- EXERCISE INSTRUCTIONS:
Scan the material below for the word "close", then copy every line in which it appears.

- SUPPLIED DATA:
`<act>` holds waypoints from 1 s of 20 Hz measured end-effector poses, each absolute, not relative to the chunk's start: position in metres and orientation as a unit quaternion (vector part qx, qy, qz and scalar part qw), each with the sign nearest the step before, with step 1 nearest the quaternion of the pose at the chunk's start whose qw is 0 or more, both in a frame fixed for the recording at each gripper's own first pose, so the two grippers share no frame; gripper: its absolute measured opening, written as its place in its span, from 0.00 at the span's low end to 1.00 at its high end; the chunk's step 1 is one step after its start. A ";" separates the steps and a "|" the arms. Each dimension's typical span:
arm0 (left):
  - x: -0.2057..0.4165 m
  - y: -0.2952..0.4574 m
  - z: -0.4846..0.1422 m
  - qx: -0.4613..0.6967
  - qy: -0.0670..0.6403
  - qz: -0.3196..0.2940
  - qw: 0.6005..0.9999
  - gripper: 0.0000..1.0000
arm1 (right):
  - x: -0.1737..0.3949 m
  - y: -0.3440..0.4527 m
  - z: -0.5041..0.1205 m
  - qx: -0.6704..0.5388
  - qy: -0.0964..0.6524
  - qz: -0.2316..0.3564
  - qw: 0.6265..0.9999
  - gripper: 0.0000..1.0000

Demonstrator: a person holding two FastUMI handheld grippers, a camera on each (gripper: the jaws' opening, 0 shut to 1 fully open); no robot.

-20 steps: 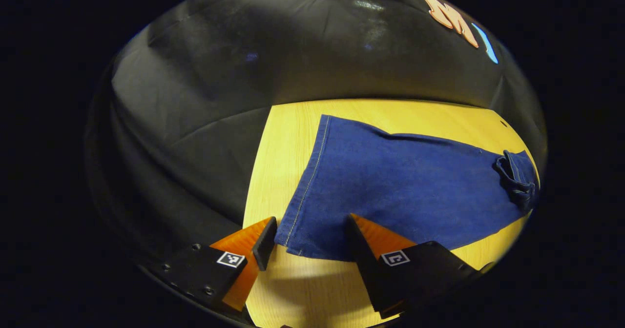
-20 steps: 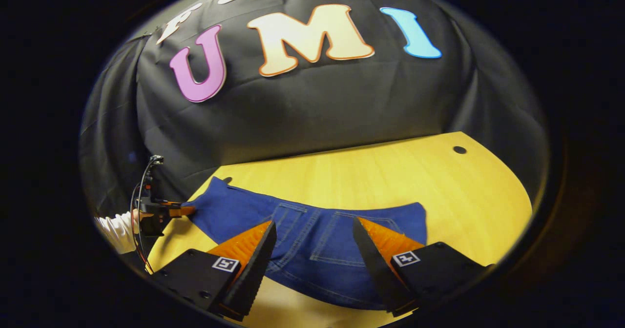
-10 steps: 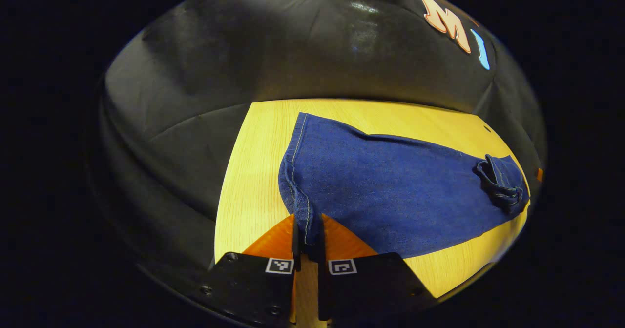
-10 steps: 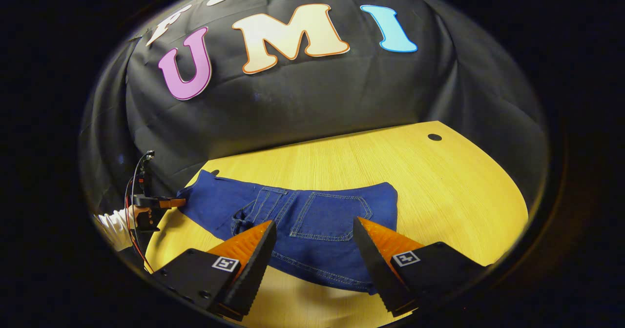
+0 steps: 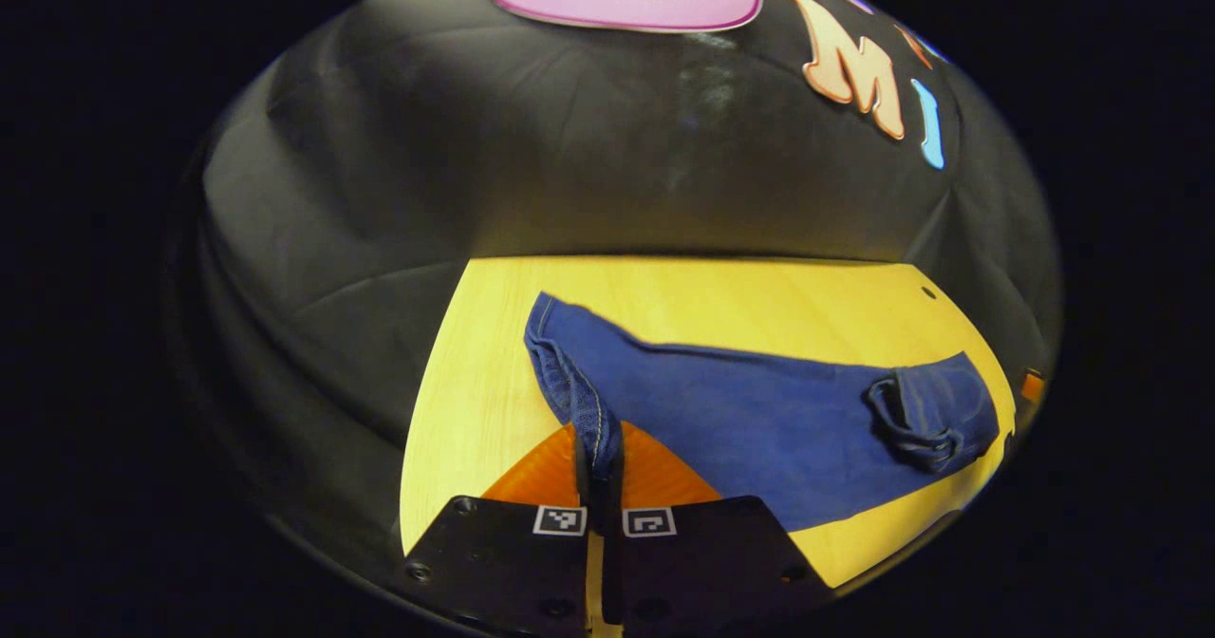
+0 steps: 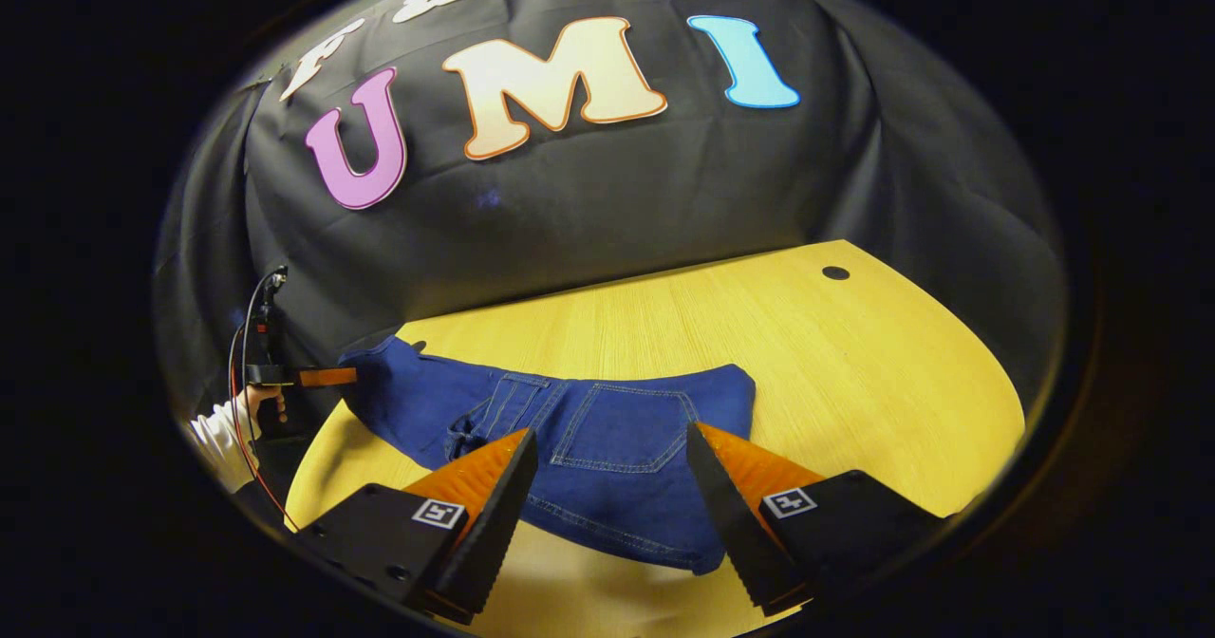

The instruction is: Grasp the waist and the cuffs of the jeans and fold them to make the two legs overlap; first hold the waist and fold one-third of the jeans toward the cuffs, then hold the cuffs and fold the remaining one-third in the same direction to finish folding.

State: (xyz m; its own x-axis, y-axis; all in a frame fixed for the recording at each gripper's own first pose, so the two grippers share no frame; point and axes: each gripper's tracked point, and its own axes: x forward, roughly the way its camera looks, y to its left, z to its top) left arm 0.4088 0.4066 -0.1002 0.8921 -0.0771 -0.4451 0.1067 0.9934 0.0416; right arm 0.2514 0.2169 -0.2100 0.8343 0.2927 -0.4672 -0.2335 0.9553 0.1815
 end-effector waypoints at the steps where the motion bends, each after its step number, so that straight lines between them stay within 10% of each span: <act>1: 0.407 0.386 -0.088 0.029 0.221 -0.057 0.973 0.00 | 0.254 0.212 -0.206 0.061 0.249 0.139 0.956 0.93; 14: 0.376 0.088 -0.012 0.030 0.166 -0.165 0.972 0.00 | 0.264 0.107 -0.204 0.065 0.258 0.188 0.945 0.98; 20: 0.330 -0.013 -0.098 0.101 0.210 -0.201 0.952 0.00 | 0.266 0.073 -0.212 0.086 0.255 0.179 0.946 0.93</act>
State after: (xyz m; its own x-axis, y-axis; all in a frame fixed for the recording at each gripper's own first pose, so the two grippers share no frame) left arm 0.3300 -0.0128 -0.0982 0.8315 -0.3400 -0.4393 0.4243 0.8991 0.1074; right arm 0.2662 0.0734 -0.2122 0.8064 0.3821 -0.4514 -0.2947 0.9213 0.2536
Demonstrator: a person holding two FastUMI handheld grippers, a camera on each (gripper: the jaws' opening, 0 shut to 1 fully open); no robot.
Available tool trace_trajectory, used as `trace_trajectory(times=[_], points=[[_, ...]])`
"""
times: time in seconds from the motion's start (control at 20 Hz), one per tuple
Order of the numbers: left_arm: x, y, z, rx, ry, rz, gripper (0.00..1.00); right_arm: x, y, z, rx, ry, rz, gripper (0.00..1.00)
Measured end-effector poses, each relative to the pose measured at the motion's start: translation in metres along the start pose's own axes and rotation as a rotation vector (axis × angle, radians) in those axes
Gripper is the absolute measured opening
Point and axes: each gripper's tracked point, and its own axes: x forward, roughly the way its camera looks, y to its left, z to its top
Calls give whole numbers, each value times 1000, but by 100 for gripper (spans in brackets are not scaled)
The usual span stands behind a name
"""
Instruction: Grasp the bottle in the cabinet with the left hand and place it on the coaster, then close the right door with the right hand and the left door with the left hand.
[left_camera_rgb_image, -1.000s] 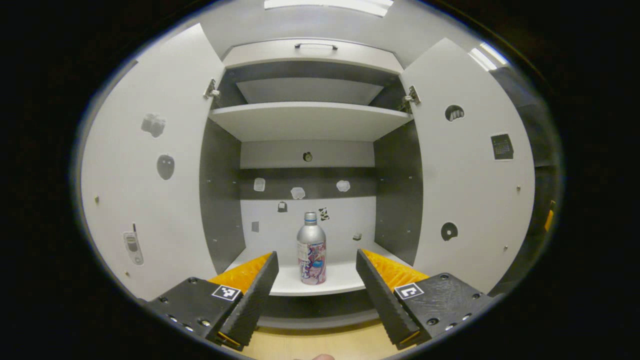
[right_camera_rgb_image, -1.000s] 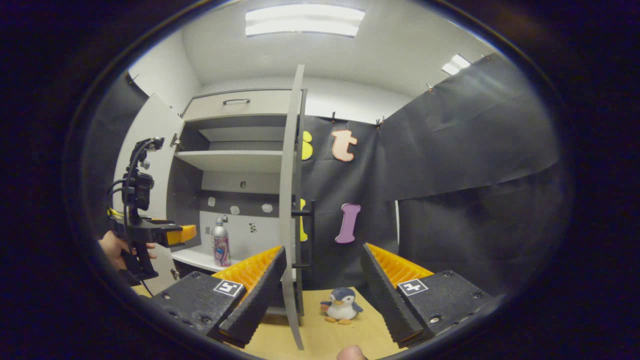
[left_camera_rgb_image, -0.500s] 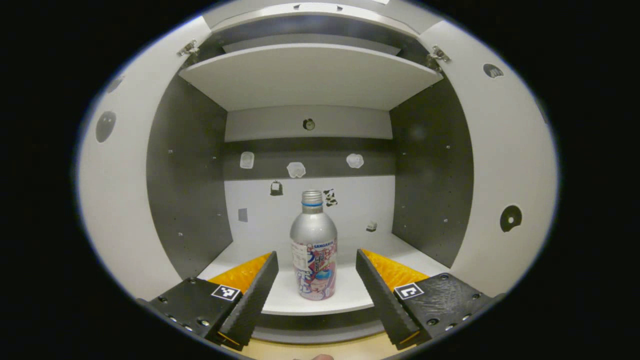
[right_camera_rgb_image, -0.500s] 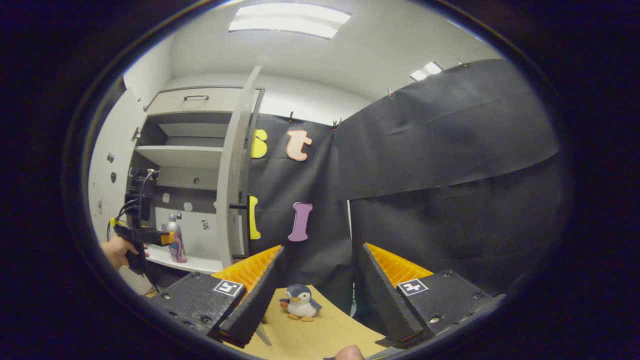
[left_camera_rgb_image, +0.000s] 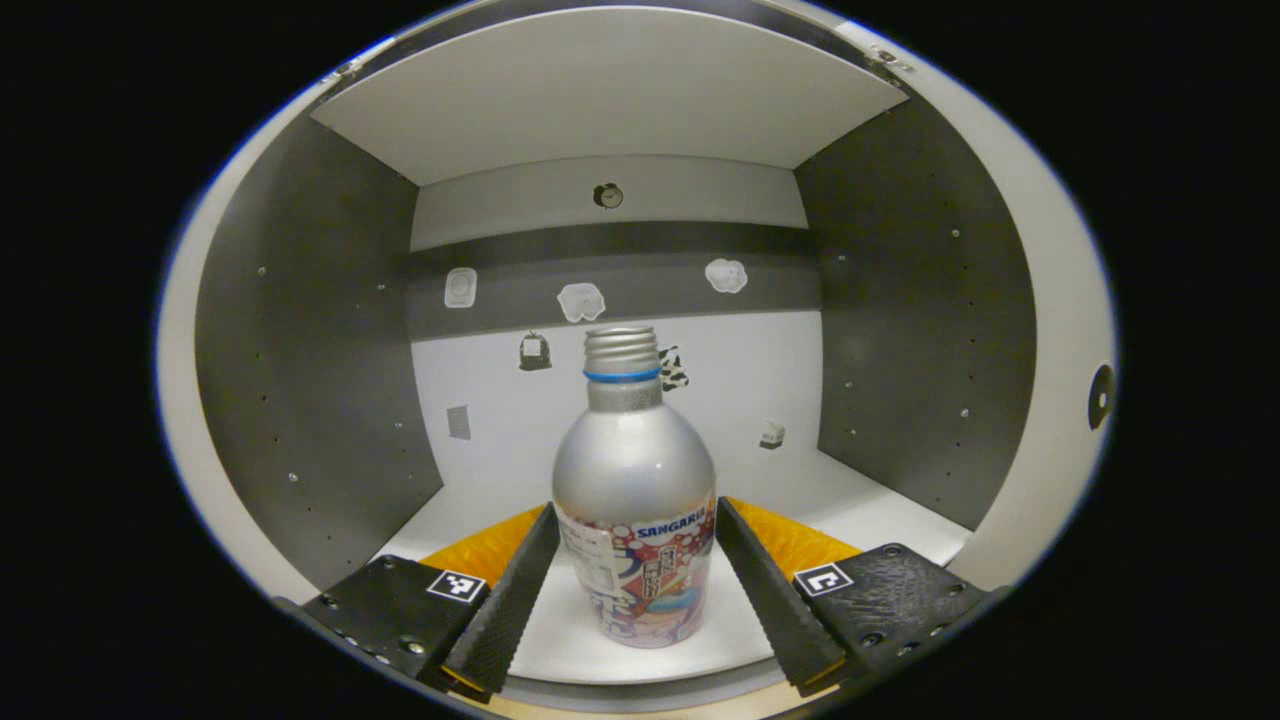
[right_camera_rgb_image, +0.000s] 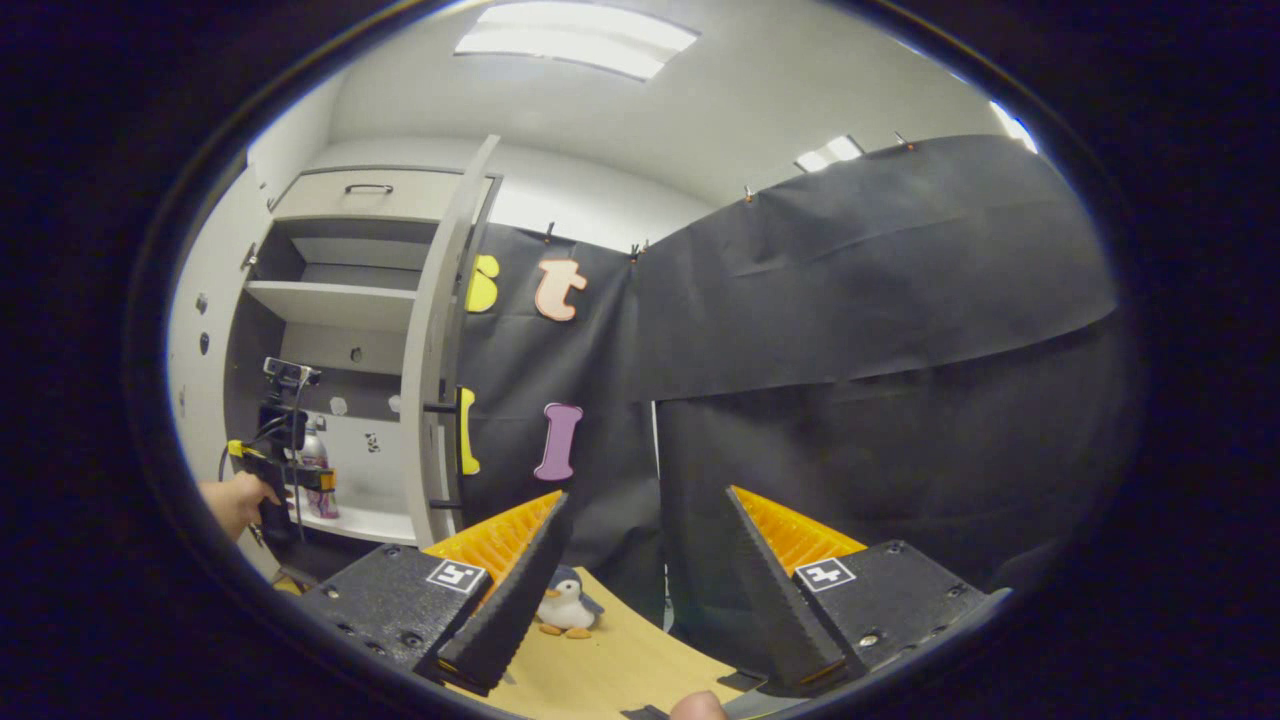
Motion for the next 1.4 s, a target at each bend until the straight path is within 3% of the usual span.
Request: trace_trajectory(times=[0.05, 0.1, 0.4, 0.45, 0.5, 0.55, 0.6, 1.15, 1.4], points=[[-1, 0, 4, 2, -9, -2, 96, 0, 0, -2, 1, 3, 1, 97], [0, -1, 4, 1, -12, -5, 79, 2, 1, -2, 2, 6, 6, 98], [-22, -11, 22, 6, -68, -35, 77, 7, 9, -6, 8, 14, 51, 98], [-30, -14, 24, 6, -74, -42, 81, 10, 10, -7, 12, 13, 62, 97], [-37, -16, 24, 9, -78, -48, 77, 12, 12, -7, 16, 14, 73, 97], [-44, -16, 25, 15, -83, -47, 81, 13, 14, -8, 20, 15, 87, 97], [-51, -15, 25, 18, -88, -42, 77, 13, 16, -8, 23, 16, 101, 98], [-134, -10, 4, -4, -95, 8, 80, 20, 51, -19, 44, 50, 265, 98], [-168, -10, -13, -8, -87, 24, 77, 18, 60, -30, 44, 69, 309, 97]])
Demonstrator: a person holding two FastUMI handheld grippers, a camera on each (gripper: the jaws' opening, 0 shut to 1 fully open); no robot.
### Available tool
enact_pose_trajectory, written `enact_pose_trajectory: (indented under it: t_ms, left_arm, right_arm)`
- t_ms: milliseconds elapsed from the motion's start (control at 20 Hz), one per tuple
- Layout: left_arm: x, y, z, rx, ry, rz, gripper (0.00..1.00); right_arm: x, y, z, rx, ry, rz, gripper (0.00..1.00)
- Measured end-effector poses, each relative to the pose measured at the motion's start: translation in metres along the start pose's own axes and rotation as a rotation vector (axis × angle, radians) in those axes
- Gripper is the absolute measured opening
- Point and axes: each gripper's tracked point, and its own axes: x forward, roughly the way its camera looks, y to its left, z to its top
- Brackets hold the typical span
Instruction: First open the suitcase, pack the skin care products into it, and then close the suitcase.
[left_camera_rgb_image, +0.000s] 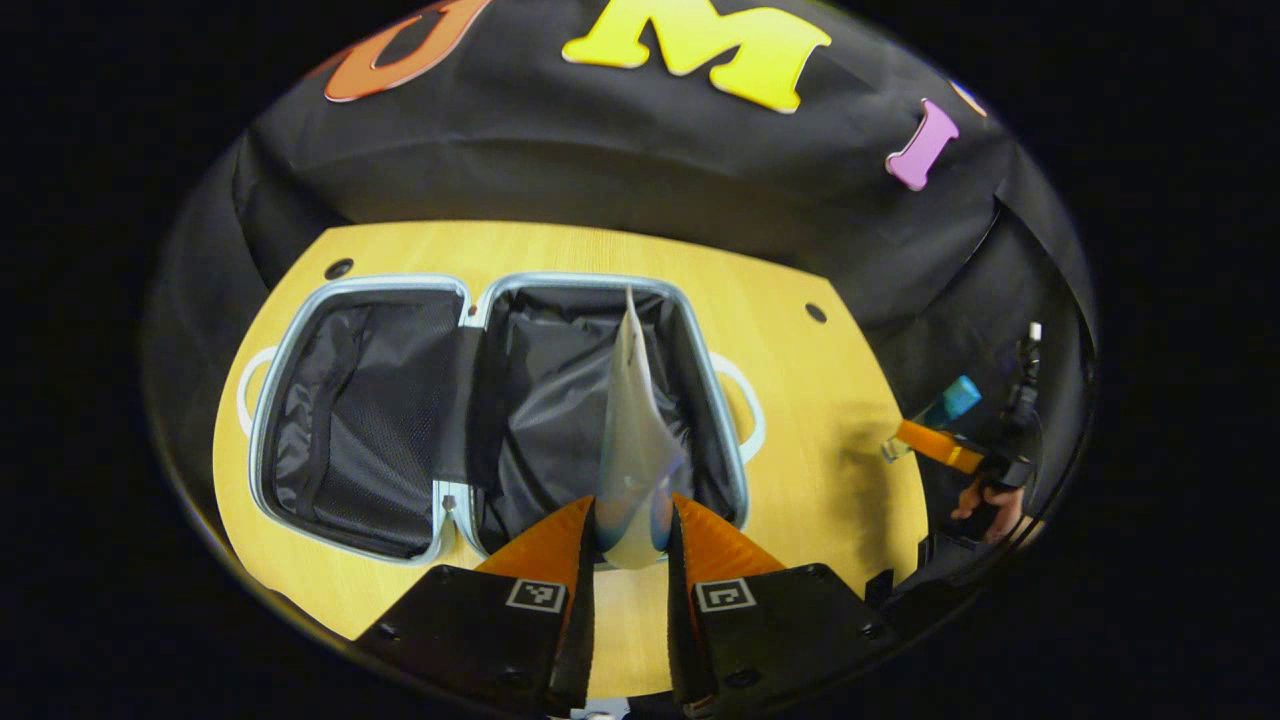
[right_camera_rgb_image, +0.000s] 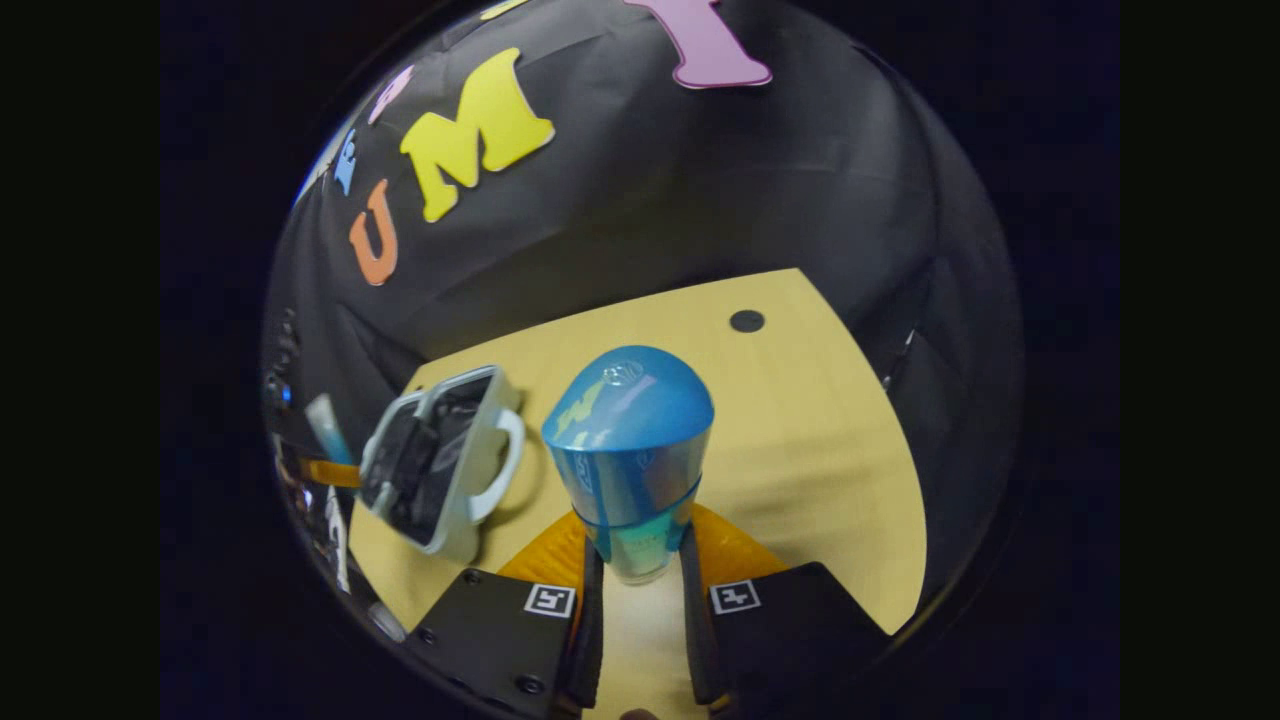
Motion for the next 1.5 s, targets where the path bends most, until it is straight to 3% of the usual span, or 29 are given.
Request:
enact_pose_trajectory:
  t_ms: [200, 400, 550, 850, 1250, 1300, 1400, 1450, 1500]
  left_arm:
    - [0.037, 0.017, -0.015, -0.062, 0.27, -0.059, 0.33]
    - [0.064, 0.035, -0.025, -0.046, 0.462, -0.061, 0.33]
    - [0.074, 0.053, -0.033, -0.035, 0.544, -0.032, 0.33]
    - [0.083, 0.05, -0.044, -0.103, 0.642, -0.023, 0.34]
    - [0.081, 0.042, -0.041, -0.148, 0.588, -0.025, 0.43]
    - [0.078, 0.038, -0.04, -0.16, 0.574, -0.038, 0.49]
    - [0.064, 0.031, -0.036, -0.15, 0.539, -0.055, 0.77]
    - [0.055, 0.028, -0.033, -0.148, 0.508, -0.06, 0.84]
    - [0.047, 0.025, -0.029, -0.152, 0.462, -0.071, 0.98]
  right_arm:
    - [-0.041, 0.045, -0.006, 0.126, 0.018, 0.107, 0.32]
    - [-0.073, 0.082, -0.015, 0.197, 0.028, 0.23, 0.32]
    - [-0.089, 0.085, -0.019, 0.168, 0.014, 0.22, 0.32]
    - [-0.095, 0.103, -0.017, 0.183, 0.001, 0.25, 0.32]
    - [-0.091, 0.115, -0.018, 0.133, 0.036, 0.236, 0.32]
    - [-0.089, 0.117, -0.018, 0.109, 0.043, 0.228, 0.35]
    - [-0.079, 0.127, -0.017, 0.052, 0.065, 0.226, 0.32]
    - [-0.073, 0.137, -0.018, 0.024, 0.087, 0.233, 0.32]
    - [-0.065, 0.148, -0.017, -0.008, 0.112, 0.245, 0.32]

- EXERCISE RESULT:
Instruction: Grasp the bottle in the cabinet with the left hand and place it on the coaster, then close the right door with the right hand and the left door with the left hand.
Instruction: First open the suitcase, pack the skin care products into it, and then close the suitcase.

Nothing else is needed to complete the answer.